- [EXERCISE PROMPT]:
Give a count of the lines below that have the string "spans" in them, with no other words.

- [DATA SHOWN]:
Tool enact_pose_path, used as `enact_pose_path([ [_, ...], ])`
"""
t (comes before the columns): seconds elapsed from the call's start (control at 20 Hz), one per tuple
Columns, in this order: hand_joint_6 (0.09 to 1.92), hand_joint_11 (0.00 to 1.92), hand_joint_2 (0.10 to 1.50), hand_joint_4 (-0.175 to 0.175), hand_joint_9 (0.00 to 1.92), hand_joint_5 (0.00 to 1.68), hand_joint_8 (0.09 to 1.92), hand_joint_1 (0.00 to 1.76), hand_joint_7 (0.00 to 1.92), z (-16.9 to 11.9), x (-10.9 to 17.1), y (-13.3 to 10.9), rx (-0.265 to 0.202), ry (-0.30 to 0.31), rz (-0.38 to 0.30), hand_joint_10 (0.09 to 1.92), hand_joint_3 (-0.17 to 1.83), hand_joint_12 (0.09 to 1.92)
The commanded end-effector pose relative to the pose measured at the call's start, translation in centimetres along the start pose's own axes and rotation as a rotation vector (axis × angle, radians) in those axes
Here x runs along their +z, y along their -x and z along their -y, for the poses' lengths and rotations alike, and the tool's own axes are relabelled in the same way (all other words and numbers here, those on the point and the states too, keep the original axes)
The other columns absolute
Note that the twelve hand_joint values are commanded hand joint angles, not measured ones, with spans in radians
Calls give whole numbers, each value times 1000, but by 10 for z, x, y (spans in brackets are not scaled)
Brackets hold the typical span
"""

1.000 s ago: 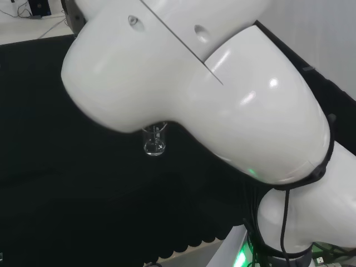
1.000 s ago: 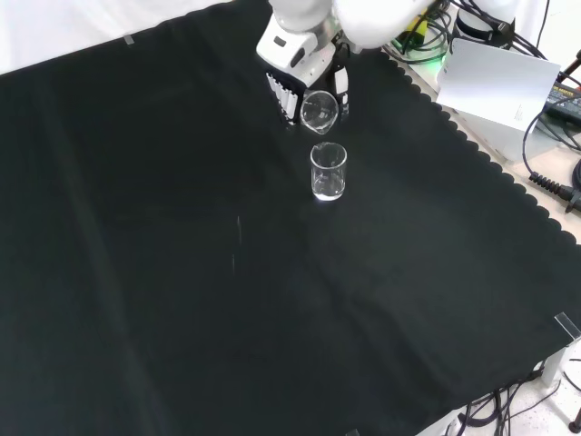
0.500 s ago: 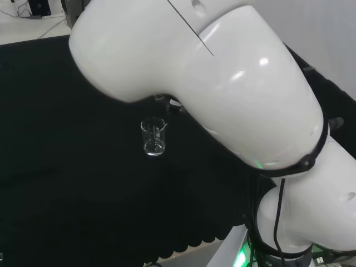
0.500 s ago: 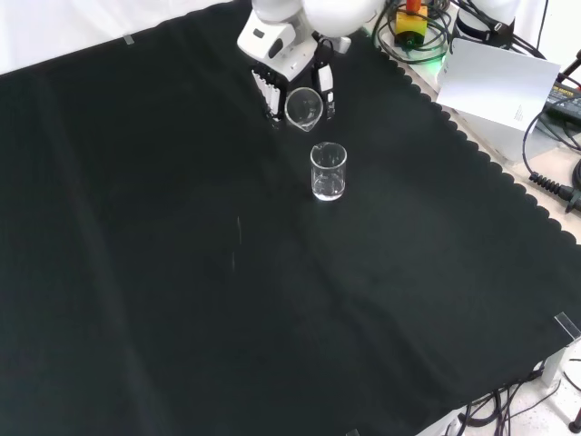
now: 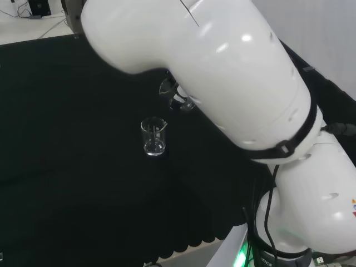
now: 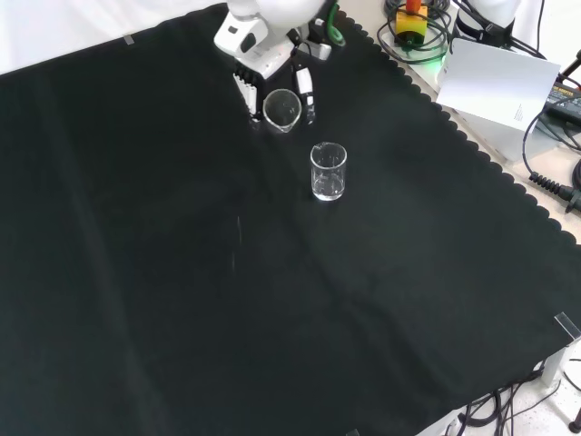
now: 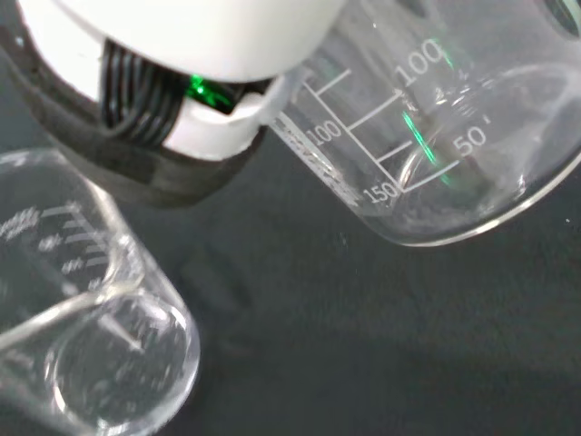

- [COMPLETED EXERCISE]:
2